Sunday, May 29, 2016

Go Green in Santa Fe

Front row: Megan, Sharon, Cindy, Fred;
Middle row: Joyce, Carlene, Dale, Paula, Lu, Sue;
Back row: Rob, Kurt, Ken, Tom, Joe, Tim, Randy, Don

It's been a busy week!  Working 8:00 a.m. to 3:30 p.m., Tim and I were at a week-long Habitat for Humanity build in Santa Fe, New Mexico.  

Clockwise from bottom left, clockwise: Dale, Paula, Kurt, Joe, Tom, Tim, Megan

Even though our time together was short, our team of 15 Care-A-Vanners from Texas, California, Colorado and Utah really bonded.  

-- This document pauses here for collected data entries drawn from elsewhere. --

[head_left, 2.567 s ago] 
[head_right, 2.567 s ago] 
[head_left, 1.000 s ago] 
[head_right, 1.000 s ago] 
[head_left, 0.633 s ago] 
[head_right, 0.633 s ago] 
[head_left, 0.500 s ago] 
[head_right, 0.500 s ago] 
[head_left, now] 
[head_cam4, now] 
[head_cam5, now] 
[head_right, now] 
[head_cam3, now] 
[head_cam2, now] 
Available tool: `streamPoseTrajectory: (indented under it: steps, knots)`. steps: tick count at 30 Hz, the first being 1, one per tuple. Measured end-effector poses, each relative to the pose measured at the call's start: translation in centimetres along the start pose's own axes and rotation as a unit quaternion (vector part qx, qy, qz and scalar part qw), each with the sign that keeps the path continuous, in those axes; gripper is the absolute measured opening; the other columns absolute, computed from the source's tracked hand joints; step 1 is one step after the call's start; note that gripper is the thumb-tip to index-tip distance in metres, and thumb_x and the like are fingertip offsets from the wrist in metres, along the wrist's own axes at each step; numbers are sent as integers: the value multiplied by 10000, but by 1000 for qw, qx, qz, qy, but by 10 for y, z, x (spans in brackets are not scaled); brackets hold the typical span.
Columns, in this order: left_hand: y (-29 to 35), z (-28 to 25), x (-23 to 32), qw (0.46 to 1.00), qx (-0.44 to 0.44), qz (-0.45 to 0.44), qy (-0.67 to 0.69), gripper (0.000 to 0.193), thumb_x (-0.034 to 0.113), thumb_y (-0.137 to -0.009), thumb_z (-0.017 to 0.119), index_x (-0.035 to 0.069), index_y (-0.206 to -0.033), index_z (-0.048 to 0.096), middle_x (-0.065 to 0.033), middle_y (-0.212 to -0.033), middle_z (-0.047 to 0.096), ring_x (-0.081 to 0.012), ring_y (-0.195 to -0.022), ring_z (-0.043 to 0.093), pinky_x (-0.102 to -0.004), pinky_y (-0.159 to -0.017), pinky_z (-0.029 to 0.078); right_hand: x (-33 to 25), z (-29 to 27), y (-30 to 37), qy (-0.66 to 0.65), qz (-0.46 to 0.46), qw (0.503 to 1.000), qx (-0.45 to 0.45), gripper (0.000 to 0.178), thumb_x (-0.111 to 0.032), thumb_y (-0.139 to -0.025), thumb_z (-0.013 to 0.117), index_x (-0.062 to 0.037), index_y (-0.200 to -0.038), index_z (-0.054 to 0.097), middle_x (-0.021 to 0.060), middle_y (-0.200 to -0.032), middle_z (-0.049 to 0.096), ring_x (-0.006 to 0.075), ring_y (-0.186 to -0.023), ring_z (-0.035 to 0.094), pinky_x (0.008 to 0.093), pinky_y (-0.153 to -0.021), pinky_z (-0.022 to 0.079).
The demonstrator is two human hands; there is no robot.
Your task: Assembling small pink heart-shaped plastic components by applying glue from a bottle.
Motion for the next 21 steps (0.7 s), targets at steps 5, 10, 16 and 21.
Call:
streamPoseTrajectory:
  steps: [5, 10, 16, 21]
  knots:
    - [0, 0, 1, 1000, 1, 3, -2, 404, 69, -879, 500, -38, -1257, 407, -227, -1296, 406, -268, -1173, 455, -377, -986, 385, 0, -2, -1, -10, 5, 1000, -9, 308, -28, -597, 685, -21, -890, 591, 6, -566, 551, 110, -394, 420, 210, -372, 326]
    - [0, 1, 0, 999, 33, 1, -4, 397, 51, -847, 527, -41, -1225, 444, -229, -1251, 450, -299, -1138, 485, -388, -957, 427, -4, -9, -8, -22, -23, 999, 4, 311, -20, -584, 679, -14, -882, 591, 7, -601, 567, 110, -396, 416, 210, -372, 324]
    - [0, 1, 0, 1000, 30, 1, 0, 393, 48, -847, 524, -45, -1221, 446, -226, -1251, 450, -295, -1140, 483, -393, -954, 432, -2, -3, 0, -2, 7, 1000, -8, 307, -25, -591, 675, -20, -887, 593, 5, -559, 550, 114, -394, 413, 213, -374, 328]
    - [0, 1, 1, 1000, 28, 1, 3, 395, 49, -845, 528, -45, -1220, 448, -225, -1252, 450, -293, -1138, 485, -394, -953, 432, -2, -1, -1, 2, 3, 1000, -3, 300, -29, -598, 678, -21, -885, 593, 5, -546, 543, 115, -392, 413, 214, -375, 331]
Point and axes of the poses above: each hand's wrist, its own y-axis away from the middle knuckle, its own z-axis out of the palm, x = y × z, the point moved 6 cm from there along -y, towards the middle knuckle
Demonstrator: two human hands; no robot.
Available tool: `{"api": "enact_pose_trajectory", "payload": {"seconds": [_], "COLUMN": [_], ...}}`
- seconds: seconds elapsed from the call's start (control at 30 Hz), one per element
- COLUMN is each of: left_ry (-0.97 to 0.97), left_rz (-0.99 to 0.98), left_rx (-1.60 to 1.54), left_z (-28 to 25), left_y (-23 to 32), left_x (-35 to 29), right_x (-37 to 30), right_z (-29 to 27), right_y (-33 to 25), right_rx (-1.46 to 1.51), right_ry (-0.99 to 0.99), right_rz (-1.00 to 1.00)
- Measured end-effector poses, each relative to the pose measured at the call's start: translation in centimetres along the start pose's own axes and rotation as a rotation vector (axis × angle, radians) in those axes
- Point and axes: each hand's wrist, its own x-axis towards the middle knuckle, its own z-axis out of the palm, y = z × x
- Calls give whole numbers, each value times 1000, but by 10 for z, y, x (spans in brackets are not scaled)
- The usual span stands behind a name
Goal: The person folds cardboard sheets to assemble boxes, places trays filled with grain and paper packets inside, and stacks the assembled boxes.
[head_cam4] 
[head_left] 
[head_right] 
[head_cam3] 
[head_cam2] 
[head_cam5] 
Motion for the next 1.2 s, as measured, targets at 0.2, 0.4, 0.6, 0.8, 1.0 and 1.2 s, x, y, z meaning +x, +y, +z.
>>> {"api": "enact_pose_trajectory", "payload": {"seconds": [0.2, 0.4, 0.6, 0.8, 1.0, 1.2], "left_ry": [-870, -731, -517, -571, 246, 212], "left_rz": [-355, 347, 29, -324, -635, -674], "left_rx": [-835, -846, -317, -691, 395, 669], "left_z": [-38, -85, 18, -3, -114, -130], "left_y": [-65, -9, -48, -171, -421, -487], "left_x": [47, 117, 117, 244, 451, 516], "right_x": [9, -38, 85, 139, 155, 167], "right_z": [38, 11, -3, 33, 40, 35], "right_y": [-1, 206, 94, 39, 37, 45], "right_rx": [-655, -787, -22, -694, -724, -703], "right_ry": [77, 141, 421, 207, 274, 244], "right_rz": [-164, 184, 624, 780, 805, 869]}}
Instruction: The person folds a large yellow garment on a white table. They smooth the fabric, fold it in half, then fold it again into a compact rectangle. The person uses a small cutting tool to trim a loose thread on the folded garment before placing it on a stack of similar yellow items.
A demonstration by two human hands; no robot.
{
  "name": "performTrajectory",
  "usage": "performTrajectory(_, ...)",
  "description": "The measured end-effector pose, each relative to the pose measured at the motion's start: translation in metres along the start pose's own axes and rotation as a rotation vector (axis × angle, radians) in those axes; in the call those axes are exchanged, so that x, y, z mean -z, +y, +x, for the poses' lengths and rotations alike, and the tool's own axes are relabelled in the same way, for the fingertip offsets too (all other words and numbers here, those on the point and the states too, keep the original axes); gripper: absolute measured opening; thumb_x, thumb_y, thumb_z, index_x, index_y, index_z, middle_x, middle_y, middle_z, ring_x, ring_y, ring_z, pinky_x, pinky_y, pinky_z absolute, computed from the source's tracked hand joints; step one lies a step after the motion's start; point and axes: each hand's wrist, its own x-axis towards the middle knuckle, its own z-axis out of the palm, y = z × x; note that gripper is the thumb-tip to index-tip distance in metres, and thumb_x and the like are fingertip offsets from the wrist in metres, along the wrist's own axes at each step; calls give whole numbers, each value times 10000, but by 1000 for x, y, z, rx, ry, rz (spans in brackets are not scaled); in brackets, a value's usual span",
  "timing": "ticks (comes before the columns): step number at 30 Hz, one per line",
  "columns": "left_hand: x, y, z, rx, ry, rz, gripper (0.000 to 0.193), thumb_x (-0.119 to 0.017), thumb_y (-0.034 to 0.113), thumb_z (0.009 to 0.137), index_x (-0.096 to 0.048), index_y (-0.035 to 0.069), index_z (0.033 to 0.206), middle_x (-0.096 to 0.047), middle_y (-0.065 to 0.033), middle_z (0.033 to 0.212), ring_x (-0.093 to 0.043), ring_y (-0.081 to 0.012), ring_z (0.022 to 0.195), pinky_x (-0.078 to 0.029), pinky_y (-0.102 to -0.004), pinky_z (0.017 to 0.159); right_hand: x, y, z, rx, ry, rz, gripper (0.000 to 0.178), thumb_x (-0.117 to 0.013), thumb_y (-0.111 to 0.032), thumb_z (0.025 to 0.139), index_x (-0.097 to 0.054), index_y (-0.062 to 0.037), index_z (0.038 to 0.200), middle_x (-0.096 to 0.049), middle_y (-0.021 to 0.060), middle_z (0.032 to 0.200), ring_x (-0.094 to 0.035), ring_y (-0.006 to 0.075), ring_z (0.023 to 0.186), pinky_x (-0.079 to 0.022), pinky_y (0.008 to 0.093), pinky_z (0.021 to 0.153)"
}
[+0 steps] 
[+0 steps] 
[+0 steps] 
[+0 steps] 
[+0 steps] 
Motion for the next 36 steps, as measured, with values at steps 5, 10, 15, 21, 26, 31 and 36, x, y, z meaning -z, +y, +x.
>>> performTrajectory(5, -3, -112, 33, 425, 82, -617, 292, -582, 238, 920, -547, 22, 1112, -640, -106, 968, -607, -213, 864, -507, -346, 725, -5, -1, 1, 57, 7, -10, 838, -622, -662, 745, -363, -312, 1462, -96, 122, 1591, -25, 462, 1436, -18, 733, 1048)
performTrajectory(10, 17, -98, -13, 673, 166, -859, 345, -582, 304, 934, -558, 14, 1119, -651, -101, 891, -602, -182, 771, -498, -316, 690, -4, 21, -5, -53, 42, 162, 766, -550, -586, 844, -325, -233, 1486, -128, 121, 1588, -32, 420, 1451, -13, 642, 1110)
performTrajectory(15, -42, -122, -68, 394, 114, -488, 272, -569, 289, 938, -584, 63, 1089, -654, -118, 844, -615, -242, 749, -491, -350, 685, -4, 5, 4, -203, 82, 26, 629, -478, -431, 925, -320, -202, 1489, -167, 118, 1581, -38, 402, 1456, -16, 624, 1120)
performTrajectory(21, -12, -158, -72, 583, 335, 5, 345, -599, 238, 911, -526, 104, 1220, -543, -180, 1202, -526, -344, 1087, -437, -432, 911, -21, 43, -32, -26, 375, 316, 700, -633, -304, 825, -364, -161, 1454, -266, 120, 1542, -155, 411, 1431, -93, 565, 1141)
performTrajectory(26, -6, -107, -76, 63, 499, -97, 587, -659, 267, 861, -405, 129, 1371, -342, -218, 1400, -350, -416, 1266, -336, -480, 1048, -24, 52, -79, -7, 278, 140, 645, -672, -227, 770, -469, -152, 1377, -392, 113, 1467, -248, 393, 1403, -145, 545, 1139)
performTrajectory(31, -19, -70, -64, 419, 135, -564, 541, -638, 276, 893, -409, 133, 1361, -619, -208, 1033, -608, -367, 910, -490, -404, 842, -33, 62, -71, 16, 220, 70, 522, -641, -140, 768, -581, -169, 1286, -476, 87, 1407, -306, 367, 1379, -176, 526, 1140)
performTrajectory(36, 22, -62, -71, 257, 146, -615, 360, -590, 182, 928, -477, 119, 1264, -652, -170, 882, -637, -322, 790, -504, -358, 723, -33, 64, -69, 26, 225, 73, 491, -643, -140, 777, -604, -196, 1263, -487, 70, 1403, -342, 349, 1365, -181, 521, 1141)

Left column: Team leaders Fred Winslow and Sharon Adair
Middle column: Sue, Randy, Carlene
Right column: Don, Lu, Ken

Perhaps that was due in large part to our team leaders, Fred Winslow and his wife Sharon Adair.  Both are retired Methodist ministers with a talent for bringing people together.

Morning Devotions

Several volunteers led our morning devotions.  Each one touched my heart, turning my thoughts towards God and how we are to be His servants.  It was a good way to start the day.


Tim did something different every day on this build, from cutting blocking for drywall, to installing locks on the doors, to putting up drywall on ceilings, to driving a bobcat to help form a concrete walkway.


I, on the other hand, did what I do best--I painted.  

The Painting Crew: Randy, Lu, Carlene, Ken and Cindy

When Luce, the homeowner, arrived to contribute her sweat equity, she realized the paint we were using was not the color she had chosen.  Luckily, we'd only begun so it was easy to paint over the sections we'd started with her choice.  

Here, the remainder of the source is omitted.